▸ EXERCISE REQUIREMENTS: Among the entries below, how many lines include the word "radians"? Reply with only the number.

MATERIAL TO PROCESS START

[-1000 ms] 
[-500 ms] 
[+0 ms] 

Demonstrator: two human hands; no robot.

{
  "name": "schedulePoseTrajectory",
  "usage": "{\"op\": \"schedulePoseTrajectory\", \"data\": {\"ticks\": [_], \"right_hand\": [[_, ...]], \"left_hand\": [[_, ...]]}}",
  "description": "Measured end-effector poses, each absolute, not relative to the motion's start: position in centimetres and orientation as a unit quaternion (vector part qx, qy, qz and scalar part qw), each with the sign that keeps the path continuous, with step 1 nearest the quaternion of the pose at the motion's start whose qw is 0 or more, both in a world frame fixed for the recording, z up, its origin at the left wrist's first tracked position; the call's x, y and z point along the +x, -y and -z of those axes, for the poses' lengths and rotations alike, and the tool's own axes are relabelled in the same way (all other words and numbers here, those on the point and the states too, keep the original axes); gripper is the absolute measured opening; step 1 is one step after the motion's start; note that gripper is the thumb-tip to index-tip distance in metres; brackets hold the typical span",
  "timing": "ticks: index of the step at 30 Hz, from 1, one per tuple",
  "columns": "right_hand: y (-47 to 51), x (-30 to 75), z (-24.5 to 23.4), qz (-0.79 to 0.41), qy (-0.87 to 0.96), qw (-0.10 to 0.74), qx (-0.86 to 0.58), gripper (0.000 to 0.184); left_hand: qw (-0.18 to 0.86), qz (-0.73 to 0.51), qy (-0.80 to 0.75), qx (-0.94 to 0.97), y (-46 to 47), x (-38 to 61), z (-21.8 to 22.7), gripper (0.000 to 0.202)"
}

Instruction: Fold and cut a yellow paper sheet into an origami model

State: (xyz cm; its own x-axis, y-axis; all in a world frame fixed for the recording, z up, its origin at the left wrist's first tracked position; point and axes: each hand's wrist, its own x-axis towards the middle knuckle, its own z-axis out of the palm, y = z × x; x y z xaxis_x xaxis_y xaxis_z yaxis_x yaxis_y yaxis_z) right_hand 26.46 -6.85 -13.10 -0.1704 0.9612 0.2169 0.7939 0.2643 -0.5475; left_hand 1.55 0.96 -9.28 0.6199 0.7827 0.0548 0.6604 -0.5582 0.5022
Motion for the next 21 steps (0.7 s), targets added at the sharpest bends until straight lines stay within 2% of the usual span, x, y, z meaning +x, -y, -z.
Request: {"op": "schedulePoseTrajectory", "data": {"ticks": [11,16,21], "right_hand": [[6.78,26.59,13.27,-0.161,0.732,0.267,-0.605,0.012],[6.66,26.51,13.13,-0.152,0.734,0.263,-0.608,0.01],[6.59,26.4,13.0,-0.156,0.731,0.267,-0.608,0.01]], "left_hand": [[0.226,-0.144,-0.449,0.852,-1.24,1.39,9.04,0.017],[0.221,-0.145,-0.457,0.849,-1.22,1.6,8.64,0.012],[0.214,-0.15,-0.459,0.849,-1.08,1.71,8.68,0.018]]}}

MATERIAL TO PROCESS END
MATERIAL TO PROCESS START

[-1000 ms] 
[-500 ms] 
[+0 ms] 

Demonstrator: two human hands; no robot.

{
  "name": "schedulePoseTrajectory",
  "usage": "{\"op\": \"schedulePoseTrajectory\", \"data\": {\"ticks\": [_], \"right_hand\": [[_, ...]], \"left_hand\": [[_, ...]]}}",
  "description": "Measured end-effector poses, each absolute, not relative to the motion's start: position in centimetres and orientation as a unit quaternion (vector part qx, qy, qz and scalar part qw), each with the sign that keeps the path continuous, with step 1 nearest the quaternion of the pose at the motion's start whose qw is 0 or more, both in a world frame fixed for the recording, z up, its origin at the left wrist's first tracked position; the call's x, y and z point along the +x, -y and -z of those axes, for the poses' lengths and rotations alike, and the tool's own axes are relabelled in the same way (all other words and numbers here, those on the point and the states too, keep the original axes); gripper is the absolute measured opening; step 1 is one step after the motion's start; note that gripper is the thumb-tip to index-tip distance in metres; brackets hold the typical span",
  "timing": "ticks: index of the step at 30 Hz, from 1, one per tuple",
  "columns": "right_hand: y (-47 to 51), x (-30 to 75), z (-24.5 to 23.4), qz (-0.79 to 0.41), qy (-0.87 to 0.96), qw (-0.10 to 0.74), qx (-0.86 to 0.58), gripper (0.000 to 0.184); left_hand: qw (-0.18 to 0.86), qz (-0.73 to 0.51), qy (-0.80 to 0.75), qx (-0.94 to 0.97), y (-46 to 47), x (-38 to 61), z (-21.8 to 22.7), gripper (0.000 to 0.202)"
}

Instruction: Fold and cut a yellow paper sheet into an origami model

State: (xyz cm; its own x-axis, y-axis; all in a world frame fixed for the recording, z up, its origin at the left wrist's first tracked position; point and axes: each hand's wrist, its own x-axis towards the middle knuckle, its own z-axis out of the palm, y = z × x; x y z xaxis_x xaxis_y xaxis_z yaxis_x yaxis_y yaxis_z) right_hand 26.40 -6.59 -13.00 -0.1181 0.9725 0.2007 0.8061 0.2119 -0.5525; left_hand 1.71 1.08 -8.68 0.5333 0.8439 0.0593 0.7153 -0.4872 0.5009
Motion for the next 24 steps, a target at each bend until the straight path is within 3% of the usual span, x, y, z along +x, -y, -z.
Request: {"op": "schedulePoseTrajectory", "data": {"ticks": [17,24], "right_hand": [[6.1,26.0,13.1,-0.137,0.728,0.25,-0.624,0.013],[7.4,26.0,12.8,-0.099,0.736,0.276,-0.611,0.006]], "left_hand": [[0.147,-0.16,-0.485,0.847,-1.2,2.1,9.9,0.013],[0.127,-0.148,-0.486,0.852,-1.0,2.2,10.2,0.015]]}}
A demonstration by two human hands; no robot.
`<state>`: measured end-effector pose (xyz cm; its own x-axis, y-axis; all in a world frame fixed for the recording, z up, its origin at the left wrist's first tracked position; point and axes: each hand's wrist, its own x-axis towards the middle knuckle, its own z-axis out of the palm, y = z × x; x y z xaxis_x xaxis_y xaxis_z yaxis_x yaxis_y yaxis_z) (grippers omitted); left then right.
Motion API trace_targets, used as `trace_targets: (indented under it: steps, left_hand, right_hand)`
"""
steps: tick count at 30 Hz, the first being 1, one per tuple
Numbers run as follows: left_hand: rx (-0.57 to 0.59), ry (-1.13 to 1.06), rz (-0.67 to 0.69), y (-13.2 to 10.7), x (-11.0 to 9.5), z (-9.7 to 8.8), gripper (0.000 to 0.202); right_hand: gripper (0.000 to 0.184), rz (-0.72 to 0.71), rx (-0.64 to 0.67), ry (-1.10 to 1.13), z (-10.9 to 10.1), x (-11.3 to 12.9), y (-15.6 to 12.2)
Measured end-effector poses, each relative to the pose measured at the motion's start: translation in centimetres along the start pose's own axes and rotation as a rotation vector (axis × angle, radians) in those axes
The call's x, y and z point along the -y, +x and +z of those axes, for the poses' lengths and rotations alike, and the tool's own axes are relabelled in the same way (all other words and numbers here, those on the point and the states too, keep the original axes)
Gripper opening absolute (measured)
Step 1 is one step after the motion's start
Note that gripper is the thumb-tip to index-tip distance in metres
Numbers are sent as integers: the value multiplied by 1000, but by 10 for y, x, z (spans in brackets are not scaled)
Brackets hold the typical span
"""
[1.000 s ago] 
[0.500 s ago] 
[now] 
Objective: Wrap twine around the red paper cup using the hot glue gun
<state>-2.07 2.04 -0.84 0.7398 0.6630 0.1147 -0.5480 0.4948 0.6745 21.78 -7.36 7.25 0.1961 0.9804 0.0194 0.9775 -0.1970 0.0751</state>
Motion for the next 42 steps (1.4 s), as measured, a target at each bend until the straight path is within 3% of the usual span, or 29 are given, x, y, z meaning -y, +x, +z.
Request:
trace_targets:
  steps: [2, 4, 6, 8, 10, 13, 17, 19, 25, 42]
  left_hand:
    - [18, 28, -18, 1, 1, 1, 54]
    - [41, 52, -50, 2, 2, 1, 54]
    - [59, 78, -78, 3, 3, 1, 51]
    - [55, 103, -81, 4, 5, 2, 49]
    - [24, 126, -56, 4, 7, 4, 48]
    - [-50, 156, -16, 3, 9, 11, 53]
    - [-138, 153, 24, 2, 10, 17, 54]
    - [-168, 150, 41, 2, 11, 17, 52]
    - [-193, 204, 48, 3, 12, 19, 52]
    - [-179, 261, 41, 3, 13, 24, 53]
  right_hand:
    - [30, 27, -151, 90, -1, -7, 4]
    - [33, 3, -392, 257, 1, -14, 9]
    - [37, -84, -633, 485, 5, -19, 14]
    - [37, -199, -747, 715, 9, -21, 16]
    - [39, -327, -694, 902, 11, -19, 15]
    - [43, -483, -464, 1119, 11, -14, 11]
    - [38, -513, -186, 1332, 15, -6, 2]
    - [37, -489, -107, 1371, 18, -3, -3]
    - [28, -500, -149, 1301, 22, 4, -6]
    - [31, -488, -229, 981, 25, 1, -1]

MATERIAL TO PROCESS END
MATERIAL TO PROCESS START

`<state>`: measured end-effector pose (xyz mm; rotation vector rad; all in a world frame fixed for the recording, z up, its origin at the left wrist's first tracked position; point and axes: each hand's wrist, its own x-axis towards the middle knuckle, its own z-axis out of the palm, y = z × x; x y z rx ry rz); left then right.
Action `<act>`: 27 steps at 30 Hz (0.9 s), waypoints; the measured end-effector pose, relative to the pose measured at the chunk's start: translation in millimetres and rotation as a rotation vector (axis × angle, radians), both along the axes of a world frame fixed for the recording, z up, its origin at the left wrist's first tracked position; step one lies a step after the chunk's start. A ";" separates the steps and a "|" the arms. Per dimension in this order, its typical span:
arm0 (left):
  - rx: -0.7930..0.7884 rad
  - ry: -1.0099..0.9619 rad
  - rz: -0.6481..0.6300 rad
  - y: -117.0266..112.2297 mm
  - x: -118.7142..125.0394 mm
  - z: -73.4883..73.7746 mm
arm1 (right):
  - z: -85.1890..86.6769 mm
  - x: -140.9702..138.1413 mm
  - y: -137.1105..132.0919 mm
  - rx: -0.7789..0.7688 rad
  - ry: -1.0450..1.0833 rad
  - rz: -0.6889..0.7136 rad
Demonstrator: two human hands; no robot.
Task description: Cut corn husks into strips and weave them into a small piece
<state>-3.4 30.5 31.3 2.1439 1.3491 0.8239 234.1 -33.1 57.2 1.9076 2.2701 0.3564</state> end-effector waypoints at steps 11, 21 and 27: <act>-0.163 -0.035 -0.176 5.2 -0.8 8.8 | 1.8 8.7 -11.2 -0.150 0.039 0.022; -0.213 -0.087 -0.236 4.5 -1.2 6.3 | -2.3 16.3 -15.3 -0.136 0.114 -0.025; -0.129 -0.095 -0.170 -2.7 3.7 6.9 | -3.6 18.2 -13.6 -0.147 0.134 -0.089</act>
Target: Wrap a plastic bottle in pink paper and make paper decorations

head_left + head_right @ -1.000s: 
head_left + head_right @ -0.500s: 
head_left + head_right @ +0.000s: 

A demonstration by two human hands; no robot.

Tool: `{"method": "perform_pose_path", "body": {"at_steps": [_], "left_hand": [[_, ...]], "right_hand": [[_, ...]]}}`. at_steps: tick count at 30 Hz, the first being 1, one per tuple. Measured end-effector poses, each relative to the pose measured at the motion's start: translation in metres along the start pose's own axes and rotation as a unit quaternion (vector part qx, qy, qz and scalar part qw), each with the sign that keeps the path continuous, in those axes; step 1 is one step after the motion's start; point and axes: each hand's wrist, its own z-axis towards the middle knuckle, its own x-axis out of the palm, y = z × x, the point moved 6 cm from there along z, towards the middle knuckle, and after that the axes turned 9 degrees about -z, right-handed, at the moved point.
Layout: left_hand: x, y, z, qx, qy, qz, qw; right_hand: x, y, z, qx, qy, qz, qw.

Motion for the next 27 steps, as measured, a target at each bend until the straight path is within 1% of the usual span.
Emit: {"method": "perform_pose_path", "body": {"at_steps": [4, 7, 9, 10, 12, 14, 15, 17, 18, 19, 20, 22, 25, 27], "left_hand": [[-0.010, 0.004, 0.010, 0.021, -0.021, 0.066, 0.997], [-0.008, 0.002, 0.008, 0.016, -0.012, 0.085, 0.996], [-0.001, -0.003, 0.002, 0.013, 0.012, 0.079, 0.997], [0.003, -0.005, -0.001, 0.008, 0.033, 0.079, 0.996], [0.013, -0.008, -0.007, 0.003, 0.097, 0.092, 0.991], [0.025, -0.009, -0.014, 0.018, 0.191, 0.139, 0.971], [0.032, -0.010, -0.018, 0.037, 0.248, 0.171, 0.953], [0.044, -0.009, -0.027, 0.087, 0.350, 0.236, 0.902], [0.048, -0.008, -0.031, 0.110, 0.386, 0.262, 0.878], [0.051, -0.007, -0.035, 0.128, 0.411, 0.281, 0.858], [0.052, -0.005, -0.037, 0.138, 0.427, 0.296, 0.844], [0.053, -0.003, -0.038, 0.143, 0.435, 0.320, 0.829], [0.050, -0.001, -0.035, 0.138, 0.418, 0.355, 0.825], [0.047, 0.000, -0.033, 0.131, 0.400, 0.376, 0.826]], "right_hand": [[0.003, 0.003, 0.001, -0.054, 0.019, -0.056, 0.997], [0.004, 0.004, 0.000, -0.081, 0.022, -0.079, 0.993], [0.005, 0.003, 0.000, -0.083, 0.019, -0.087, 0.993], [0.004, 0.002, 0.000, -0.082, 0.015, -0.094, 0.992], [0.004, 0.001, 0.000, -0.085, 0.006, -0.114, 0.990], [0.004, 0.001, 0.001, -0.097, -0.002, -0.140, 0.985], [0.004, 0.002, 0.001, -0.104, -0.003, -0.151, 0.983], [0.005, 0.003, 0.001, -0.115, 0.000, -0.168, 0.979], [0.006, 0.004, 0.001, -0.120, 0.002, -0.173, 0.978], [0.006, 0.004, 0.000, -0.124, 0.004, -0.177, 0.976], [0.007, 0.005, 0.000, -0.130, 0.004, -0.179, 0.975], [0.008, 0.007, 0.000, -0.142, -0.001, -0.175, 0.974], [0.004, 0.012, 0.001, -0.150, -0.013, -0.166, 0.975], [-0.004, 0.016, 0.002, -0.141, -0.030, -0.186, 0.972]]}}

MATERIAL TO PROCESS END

▸ ANSWER TO THIS EXERCISE: 2